SECTION 4. Effectiveness. This Amendment shall become effective as of the date (the “Amendment Effective Date”) on which the Administrative Agent shall have received duly executed counterparts hereof that, when taken together, bear the authorized signatures of the Company and Lenders constituting at least the Required Lenders.
SECTION 5. Credit Agreement. Except as specifically stated herein, the Credit Agreement shall continue in full force and effect in accordance with the provisions thereof. As used therein, the terms “Agreement”, “herein”, “hereunder”, “hereto”, “hereof” and words of similar import shall, unless the context otherwise requires, refer to the Credit Agreement as modified hereby.
SECTION 6. Applicable Law. THIS AMENDMENT SHALL BE CONSTRUED IN ACCORDANCE WITH AND GOVERNED BY THE LAWS OF THE STATE OF NEW YORK.
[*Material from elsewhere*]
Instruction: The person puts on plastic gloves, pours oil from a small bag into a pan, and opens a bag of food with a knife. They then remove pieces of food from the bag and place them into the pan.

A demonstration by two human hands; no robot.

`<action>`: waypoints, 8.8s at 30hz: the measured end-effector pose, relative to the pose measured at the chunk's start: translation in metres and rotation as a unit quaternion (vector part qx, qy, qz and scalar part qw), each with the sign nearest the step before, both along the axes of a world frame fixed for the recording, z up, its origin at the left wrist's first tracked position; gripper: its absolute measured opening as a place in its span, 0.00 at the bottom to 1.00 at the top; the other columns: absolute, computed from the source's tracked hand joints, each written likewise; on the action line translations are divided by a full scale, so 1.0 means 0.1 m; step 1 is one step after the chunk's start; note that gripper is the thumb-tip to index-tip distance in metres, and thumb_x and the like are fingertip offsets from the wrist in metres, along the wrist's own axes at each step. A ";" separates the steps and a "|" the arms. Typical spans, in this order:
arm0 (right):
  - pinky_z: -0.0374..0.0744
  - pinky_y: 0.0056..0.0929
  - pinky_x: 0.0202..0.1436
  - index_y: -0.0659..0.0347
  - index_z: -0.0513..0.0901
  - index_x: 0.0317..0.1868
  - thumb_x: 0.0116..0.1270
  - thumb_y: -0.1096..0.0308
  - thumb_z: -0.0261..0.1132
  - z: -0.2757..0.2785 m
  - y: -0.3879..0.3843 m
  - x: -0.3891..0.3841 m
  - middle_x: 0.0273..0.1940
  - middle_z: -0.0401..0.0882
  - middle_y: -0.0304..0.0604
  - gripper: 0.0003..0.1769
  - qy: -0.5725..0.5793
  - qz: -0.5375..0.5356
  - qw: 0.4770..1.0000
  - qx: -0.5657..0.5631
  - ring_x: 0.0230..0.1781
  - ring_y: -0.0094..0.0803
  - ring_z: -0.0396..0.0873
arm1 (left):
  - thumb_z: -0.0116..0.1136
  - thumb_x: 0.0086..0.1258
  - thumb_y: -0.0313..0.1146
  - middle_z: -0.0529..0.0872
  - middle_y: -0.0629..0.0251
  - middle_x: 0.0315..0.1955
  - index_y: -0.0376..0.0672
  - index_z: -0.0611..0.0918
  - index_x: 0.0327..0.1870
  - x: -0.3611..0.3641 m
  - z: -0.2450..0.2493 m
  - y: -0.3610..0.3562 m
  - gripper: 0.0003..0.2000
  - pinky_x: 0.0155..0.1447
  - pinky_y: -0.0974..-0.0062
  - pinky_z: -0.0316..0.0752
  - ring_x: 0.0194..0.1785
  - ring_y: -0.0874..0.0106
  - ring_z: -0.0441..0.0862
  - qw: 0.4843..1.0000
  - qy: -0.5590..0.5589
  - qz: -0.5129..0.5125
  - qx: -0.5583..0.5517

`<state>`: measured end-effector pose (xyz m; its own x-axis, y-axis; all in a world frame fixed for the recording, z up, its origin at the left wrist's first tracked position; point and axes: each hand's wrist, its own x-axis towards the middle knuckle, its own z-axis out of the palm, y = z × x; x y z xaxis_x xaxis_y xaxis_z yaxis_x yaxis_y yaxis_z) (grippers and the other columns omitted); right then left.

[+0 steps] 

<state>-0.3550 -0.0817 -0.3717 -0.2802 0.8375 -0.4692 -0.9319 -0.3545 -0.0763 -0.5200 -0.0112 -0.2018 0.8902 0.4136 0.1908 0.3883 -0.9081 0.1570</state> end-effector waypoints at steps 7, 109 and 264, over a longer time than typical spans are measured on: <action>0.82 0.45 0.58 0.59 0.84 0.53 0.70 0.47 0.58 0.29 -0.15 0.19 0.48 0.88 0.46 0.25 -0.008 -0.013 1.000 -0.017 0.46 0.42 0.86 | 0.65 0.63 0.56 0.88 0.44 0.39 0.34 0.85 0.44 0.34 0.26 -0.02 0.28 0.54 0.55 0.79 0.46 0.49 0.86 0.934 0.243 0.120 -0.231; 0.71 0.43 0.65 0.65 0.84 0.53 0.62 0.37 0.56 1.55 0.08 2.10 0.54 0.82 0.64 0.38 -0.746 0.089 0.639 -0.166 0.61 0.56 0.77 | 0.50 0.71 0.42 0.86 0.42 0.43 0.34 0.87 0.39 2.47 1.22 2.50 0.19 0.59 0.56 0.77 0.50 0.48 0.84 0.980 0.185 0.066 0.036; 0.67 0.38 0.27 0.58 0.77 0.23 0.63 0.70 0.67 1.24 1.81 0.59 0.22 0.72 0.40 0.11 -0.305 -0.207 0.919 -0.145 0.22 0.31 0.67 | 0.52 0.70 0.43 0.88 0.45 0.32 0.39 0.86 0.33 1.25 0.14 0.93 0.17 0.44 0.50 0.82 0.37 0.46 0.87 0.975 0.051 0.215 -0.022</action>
SECTION 7. Counterparts. This Amendment may be executed in counterparts (and by different parties hereto on different counterparts), each of which shall constitute an original but all of which, when taken together, shall constitute a single instrument. Delivery of an executed counterpart of a signature page of this Amendment by telecopy shall be effective as delivery of a manually executed counterpart hereof.
SECTION 8. Expenses. The Company agrees to reimburse the Administrative Agent for its reasonable out-of-pocket expenses in connection with this Amendment, including the reasonable fees, charges and disbursements of Cravath, Swaine & Xxxxx LLP, counsel for the Administrative Agent.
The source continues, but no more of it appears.